We are strolling through Portobello Market. I am holding his hand, fingers clasped, it fits and feels better than the last hand I held.
We amble for hours, browsing antiques and stalls, salivating at the sights and smells of local produce.
Everyone is dressed in vintage clothing, eclectic styles and a sea of bright colours.
I spot a girl in red shoes and purple tights. Her shoes are gorgeous, she is beautiful.
I wish I had put something else on this morning, something bright instead of my jeans and big winter coat.
We pass a music stall, Dinah Washington sings about being Mad about a Boy. He laughs and finds it funny.

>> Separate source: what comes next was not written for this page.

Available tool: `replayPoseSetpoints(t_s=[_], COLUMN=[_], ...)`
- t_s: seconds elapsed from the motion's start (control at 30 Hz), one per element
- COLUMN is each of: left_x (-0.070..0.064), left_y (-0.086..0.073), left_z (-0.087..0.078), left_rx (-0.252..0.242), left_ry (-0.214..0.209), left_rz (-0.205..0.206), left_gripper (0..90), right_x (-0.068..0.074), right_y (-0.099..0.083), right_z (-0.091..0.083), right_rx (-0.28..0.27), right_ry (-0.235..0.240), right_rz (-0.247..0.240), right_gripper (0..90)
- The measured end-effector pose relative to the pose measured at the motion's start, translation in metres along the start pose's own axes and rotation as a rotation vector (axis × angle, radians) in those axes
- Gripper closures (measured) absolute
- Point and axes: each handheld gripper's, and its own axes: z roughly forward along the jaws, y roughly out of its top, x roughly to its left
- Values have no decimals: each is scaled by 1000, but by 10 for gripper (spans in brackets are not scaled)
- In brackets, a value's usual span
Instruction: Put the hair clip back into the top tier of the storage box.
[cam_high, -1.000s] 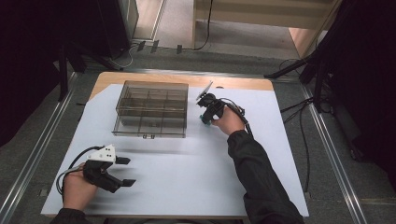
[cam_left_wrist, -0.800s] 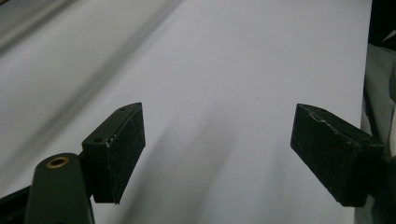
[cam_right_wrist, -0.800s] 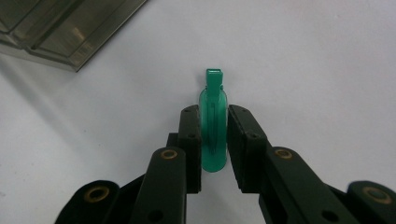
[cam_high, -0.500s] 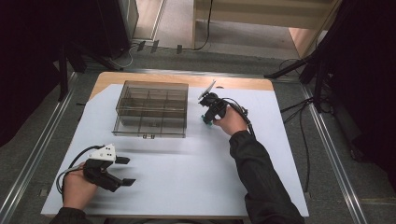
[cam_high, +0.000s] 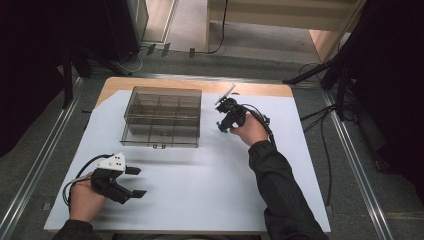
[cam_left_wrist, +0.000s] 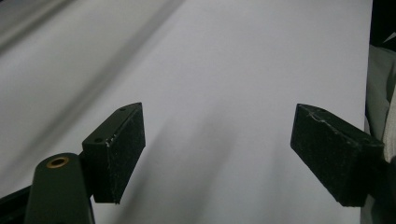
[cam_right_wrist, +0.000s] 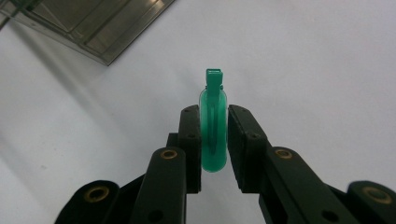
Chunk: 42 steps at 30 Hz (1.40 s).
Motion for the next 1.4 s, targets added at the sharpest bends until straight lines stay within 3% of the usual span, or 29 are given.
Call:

We stop and he pulls me to him and kisses me.
He tells me he loves me.
I don't know what to say back.
He smiles the warmest smile and strokes my fringe off my face.
He tells me that I mean the world to him.
I feel warm inside, I feel loved.
I can't find the words. I want to say it but I can't. I want to say that I love him too, that he gives me something that I have never had. But I am scared of giving again, trusting again. I am not sure I even trust my own feelings, so for now I give him what I can, a smile and tender loving kiss.
We are still stood with our arms around each other in the middle of the market, slightly swaying the music; the song has changed and he sings to me. He continues to sing as we head back through the vibrancy, hands still clasped, locked in a moment.